The default pathway of GC differentiation proceeds to the MGC phenotype [15] and oocyte-derived factors such as growth differentiation factor 9 (GDF9) and bone morphogenetic protein 15 (BMP15) promote GC differentiation into the CC phenotype [3, 16]. In mice, some studies showed that MGCs and CCs express different subsets of transcripts in the antral follicles [17, 18] and that oocytes control the expressions of multiple genes in CCs [19, 20]. These studies support the hypothesis that a concentration gradient of oocyte-derived factors in the antral follicles is responsible for the different roles of these two cell types.

We previously showed that MGCs from bovine early antral follicles adhered to TZP-free denuded oocytes (DOs) and directly supported oocyte growth through TZPs like CCs [21]. However, it remains unknown whether MGCs maintain the ability to elongate TZPs during antral follicle development and whether this ability is related to the transcriptome of each follicular cell type.

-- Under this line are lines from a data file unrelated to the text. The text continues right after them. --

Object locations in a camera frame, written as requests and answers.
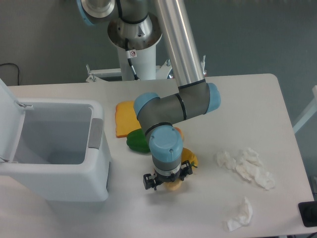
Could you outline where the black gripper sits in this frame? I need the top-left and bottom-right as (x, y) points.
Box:
(143, 161), (193, 190)

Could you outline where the pale square bread loaf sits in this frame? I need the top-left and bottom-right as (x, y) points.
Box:
(163, 179), (188, 192)

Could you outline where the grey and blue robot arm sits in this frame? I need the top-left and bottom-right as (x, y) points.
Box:
(77, 0), (221, 189)

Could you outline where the round knotted bread roll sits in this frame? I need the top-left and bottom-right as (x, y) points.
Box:
(175, 127), (184, 141)

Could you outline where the yellow bell pepper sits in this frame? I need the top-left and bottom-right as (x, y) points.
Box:
(181, 148), (198, 168)

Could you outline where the green bell pepper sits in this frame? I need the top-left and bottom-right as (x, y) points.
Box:
(126, 128), (150, 153)

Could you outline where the orange toast slice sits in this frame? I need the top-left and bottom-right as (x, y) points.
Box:
(115, 101), (141, 138)

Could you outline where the large crumpled white tissue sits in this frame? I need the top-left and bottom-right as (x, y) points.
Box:
(214, 147), (276, 190)

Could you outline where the small crumpled white tissue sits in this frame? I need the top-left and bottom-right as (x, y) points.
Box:
(225, 196), (253, 232)

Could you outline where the white open trash bin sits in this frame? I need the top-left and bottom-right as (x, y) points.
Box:
(0, 83), (111, 202)

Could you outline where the black device at table edge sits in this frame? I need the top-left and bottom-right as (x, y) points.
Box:
(298, 201), (317, 227)

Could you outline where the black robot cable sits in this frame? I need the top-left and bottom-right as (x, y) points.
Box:
(124, 38), (141, 81)

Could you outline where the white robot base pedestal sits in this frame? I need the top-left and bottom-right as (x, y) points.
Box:
(86, 13), (174, 82)

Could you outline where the white frame right side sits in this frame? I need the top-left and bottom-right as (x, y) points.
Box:
(293, 85), (317, 134)

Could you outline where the black floor cable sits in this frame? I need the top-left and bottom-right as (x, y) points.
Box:
(0, 62), (24, 86)

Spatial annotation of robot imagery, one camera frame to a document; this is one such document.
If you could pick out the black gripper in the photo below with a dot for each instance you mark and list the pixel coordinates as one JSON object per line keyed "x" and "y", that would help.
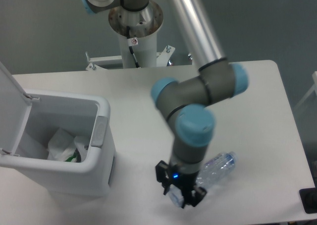
{"x": 179, "y": 182}

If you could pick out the clear plastic water bottle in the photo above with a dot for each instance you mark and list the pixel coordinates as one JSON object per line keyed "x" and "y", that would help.
{"x": 216, "y": 169}

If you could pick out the white plastic pouch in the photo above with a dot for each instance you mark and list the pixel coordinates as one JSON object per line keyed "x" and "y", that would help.
{"x": 82, "y": 146}

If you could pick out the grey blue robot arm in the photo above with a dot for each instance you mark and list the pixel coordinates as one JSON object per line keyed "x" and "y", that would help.
{"x": 183, "y": 105}

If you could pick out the white plastic trash can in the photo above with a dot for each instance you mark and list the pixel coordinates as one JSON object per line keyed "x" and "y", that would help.
{"x": 28, "y": 120}

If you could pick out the white wrapper in bin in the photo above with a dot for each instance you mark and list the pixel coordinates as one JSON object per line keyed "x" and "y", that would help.
{"x": 61, "y": 147}

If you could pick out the black device at table edge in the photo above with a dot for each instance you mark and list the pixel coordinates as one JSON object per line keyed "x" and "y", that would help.
{"x": 309, "y": 199}

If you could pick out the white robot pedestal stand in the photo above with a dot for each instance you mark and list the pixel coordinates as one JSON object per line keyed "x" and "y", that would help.
{"x": 135, "y": 52}

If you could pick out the white frame at right edge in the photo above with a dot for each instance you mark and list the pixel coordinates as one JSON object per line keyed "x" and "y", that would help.
{"x": 307, "y": 98}

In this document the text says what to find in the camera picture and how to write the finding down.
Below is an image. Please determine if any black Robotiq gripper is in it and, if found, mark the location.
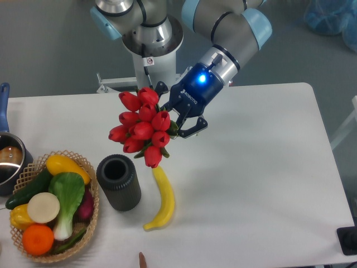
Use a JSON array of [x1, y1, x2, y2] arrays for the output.
[[155, 63, 223, 138]]

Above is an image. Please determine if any red tulip bouquet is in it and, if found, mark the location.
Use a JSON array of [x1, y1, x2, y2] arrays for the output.
[[108, 87, 178, 169]]

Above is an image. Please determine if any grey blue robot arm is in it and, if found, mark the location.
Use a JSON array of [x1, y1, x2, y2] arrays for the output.
[[90, 1, 272, 138]]

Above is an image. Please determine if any human fingertip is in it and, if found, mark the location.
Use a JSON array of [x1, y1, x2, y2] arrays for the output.
[[138, 252, 147, 268]]

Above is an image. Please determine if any dark grey ribbed vase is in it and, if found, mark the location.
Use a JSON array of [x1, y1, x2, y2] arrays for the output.
[[97, 154, 142, 212]]

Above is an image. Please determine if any yellow toy banana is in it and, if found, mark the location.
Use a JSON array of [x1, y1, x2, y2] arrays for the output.
[[143, 166, 175, 231]]

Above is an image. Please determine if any yellow toy squash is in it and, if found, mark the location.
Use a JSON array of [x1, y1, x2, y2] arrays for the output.
[[46, 155, 91, 185]]

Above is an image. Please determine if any green toy bok choy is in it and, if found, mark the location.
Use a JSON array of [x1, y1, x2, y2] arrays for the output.
[[49, 172, 85, 241]]

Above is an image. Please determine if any purple toy sweet potato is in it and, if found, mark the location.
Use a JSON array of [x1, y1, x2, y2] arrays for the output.
[[77, 188, 94, 221]]

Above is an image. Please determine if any woven wicker basket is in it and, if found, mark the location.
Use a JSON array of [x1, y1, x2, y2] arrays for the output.
[[10, 150, 99, 264]]

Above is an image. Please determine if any dark green toy cucumber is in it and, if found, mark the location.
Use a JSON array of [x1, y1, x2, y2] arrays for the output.
[[5, 168, 53, 210]]

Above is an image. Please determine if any green toy chili pepper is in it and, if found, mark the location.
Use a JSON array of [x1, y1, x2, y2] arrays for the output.
[[51, 228, 86, 255]]

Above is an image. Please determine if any blue plastic bag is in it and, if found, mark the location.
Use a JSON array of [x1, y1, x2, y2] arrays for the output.
[[303, 1, 356, 52]]

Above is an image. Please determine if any white round toy slice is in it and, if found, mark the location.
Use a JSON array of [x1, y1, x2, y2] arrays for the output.
[[27, 192, 60, 224]]

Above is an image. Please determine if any orange toy orange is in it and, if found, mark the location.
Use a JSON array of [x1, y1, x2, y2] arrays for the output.
[[22, 224, 54, 256]]

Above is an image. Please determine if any yellow toy bell pepper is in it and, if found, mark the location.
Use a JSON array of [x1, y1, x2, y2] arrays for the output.
[[10, 204, 36, 231]]

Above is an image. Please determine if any black device at edge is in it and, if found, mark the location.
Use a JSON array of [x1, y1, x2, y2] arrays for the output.
[[336, 226, 356, 256]]

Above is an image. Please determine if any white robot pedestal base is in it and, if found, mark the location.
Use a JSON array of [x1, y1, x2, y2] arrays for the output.
[[97, 15, 192, 93]]

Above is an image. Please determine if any black base cable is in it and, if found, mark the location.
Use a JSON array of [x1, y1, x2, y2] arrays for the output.
[[141, 43, 155, 92]]

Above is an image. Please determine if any white frame right edge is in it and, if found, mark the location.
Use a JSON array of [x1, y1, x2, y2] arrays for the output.
[[330, 96, 356, 150]]

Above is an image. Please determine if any blue saucepan with handle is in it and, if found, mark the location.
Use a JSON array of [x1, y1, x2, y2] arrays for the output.
[[1, 83, 33, 197]]

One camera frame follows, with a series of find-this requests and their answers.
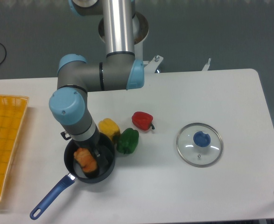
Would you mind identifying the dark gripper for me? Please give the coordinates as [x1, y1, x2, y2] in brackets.
[73, 133, 100, 158]

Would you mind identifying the beige bread loaf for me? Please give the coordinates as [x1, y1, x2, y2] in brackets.
[74, 147, 98, 174]

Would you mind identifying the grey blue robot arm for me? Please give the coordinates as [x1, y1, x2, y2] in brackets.
[49, 0, 145, 158]

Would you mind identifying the yellow bell pepper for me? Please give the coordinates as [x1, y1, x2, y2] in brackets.
[98, 118, 120, 144]

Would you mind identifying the green bell pepper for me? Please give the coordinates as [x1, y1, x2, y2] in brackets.
[116, 128, 139, 154]

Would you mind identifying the red bell pepper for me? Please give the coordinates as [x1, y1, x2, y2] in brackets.
[132, 112, 155, 131]

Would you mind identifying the yellow woven basket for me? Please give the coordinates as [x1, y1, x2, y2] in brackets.
[0, 95, 29, 202]

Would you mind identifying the glass lid blue knob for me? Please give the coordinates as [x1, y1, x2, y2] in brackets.
[176, 123, 224, 168]

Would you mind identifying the dark pot blue handle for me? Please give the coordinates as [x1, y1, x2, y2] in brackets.
[29, 133, 115, 220]

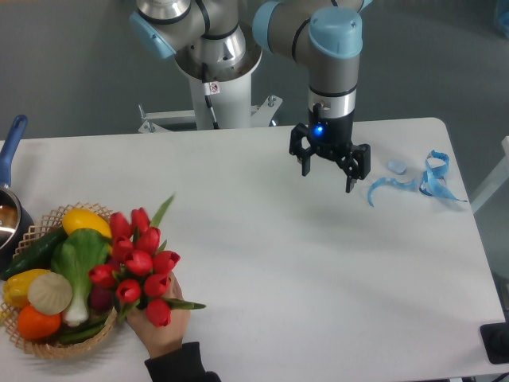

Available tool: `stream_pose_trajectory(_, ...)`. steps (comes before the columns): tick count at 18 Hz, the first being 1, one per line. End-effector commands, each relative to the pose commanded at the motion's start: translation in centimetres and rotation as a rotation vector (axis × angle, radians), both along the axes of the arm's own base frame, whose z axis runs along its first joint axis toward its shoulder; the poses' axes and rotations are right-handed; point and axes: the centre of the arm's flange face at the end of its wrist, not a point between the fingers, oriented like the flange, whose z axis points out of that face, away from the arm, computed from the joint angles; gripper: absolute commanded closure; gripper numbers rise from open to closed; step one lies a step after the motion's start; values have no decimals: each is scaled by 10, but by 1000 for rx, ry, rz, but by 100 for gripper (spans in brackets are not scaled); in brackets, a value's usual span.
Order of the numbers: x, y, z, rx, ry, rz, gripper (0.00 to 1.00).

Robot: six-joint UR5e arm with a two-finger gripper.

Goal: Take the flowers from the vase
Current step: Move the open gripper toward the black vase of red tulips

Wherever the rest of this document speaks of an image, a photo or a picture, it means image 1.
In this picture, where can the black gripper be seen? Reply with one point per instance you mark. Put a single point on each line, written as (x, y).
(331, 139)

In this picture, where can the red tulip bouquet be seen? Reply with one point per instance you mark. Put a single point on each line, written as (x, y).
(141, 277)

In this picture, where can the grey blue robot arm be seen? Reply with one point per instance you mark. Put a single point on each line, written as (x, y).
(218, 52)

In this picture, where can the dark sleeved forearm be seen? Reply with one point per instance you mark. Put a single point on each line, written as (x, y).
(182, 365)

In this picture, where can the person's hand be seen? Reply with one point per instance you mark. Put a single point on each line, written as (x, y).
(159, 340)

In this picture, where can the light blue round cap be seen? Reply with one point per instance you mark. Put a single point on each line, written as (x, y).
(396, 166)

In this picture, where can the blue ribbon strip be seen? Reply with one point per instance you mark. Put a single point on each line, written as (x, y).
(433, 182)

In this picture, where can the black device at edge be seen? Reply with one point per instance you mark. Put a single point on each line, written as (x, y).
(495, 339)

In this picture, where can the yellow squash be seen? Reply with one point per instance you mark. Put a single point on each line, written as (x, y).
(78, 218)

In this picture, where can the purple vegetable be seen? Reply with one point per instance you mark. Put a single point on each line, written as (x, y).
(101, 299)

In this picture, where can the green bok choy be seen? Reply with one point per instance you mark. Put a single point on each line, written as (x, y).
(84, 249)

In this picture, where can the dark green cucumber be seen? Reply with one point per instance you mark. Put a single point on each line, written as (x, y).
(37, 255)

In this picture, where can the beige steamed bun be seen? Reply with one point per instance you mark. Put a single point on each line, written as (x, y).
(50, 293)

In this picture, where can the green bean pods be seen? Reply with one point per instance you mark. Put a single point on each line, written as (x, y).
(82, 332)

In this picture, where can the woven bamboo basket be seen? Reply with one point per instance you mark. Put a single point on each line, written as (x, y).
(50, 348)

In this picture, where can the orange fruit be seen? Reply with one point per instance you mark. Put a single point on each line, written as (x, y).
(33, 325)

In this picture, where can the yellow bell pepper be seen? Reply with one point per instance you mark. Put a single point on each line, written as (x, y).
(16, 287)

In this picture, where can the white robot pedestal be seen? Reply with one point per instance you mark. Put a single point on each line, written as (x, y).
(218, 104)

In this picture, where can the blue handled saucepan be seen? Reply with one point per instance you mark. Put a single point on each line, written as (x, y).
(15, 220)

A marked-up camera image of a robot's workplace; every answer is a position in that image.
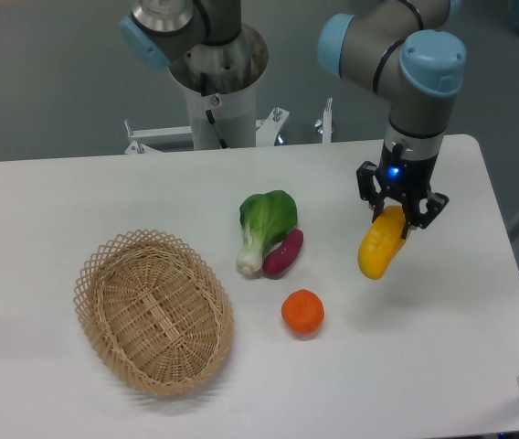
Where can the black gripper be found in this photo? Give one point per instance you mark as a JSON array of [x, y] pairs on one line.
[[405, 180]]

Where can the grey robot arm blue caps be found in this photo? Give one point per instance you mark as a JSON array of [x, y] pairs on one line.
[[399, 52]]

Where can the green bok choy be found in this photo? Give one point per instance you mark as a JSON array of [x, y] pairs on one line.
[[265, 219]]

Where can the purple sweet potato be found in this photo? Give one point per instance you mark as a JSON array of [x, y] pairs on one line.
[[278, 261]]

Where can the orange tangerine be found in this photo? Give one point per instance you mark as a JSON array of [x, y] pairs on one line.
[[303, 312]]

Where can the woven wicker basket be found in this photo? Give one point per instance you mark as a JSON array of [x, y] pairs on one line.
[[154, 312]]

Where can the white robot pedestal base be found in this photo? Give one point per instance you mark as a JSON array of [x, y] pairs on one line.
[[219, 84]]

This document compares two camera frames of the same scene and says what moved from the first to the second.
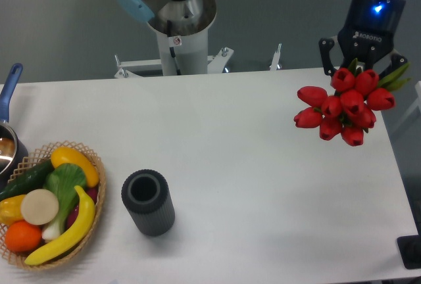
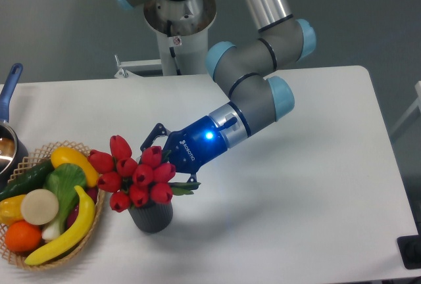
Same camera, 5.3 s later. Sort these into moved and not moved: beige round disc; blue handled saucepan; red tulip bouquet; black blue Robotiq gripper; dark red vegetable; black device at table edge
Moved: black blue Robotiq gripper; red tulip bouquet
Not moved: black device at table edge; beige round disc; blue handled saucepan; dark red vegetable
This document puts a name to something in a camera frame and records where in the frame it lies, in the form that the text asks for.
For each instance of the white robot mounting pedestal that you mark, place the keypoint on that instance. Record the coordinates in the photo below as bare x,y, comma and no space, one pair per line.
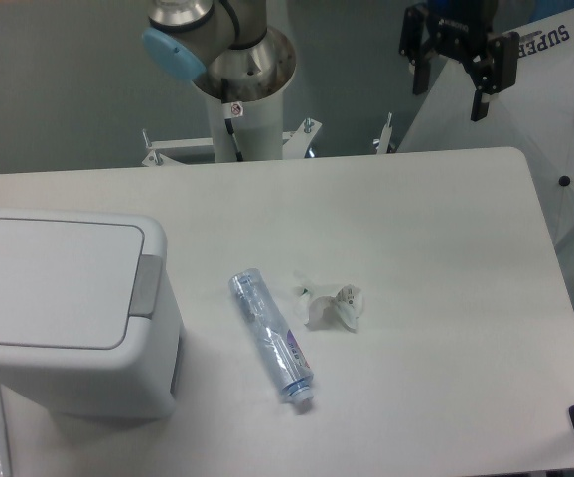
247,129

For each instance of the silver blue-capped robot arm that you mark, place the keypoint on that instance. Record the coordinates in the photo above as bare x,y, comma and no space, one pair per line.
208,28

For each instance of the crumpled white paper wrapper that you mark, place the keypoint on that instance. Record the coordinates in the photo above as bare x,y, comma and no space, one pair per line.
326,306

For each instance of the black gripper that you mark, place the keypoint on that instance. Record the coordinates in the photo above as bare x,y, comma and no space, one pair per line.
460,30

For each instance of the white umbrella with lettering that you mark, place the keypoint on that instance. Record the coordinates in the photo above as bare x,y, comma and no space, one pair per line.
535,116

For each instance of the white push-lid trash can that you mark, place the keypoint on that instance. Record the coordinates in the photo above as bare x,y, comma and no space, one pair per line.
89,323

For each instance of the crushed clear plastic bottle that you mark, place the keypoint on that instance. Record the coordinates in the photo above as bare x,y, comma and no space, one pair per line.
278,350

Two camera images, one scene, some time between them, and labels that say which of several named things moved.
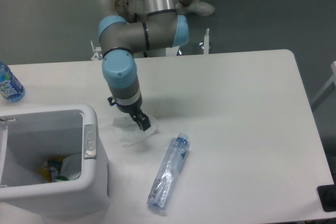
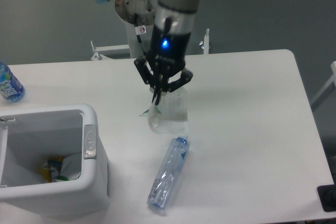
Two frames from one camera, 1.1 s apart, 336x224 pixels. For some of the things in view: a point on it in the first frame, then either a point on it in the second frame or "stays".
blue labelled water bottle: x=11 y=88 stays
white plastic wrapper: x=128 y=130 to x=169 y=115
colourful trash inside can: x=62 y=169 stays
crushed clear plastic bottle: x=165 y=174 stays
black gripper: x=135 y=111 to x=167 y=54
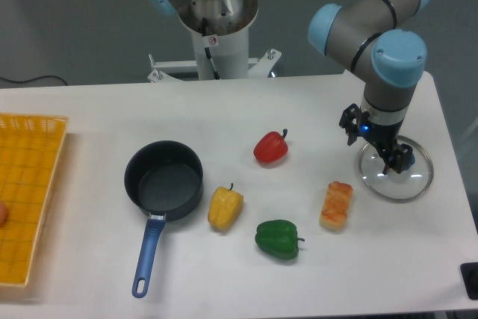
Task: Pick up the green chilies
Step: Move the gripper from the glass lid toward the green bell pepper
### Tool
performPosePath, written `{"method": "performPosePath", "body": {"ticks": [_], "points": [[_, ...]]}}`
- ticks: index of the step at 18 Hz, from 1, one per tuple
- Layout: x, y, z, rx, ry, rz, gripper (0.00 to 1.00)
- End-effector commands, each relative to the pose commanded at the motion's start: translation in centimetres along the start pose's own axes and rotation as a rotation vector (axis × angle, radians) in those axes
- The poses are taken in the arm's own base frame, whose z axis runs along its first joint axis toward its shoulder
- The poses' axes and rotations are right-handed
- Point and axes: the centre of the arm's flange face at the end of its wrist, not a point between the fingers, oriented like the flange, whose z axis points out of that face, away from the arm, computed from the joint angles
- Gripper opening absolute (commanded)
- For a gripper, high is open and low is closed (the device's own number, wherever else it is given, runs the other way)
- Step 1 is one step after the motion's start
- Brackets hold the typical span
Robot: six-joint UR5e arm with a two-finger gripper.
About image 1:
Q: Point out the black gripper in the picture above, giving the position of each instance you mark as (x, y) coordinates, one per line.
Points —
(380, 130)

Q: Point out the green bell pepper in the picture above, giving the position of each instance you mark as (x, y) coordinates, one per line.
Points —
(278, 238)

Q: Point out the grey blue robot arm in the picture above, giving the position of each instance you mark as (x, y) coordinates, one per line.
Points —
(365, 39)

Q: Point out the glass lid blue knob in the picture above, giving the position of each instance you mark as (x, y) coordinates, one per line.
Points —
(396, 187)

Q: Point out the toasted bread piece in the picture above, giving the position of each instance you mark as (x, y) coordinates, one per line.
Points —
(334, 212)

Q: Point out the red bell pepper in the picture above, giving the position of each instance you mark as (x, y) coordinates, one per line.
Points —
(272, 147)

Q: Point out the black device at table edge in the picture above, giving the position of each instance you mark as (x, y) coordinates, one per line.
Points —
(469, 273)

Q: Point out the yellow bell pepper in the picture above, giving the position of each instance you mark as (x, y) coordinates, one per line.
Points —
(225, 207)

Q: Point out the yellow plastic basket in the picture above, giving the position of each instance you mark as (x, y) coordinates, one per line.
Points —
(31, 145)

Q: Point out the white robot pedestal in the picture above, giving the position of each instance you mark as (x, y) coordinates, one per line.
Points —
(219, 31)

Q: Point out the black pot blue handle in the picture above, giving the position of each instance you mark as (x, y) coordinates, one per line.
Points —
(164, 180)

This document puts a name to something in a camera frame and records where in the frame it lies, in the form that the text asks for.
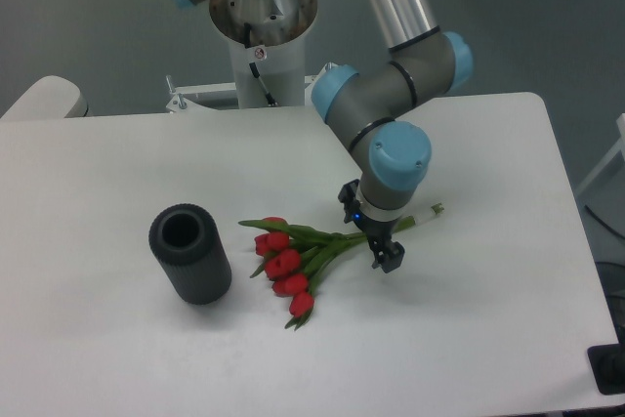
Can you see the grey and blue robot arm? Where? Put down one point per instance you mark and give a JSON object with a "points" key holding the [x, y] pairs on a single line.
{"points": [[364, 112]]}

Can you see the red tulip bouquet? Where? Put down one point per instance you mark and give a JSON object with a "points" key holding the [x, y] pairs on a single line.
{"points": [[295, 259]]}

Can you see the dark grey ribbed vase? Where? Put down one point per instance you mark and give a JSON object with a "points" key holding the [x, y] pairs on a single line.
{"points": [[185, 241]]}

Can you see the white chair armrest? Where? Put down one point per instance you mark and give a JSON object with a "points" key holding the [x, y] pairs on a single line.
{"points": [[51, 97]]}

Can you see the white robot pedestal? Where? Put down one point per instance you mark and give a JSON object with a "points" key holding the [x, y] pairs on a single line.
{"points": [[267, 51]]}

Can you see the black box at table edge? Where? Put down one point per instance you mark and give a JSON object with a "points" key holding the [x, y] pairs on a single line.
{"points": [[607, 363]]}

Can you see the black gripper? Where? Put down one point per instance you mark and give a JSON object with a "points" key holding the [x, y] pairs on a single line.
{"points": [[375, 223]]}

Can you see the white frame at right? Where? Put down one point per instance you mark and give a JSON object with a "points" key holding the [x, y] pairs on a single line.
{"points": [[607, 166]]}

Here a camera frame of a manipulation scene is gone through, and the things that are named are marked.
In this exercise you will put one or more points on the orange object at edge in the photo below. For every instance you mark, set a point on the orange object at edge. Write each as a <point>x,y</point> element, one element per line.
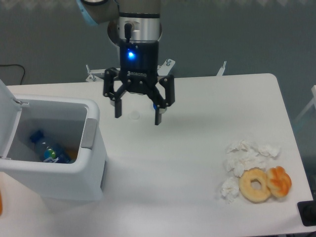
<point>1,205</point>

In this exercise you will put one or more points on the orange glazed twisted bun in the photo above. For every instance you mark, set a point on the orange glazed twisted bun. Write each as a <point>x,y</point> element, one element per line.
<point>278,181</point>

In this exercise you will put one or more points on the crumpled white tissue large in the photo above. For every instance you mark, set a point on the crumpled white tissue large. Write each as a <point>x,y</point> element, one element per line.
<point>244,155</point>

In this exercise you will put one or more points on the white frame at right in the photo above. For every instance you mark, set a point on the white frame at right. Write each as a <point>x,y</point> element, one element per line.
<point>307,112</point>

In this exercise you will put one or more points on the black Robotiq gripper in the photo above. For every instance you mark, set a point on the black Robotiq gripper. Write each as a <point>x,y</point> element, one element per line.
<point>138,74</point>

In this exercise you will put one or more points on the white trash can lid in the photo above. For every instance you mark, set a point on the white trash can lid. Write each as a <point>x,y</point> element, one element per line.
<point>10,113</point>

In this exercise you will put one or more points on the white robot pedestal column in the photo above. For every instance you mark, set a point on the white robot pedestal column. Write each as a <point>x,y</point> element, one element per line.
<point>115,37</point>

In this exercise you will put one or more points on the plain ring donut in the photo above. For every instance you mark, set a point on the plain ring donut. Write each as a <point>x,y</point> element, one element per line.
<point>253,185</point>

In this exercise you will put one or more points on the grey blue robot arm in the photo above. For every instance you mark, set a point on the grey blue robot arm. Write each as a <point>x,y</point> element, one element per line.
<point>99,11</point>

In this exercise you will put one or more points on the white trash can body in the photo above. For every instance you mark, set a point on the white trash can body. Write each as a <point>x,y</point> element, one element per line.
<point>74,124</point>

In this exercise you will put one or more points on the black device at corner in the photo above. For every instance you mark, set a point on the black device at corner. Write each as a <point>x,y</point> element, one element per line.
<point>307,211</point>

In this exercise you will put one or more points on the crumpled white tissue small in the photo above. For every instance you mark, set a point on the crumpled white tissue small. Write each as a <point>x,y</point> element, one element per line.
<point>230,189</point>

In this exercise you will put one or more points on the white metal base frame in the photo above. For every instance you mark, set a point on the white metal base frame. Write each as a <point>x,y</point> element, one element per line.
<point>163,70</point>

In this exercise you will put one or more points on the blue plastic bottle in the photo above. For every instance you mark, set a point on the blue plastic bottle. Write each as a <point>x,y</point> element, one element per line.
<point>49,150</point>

This study was conducted to clarify whether bovine GCs, after differentiating into MGCs and during further antral follicle development, maintain the ability to support oocyte growth via TZPs and to examine the relationship between this ability and the transcriptome of the cell type. Using oocyte and MGC reconstitution methods [21] (Supplementary Fig. 1), we examined whether GCs from secondary follicles and MGCs from late antral follicles were able to reconstruct complexes with TZP-free DOs and regenerate TZPs similar to MGCs from early antral follicles. To confirm whether the regenerated TZPs were functional, the integrity of the reconstructed complexes and antrum formation were examined throughout the subsequent growth culture period. After culture, the TZP count, oocyte diameter, and meiotic competence were determined. The transcriptomes of GCs, CCs, and MGCs from the three differently sized follicles were analyzed.

Materials and Methods

Chemicals

All chemicals were purchased from Sigma-Aldrich (St. Louis, MO, USA) unless otherwise stated.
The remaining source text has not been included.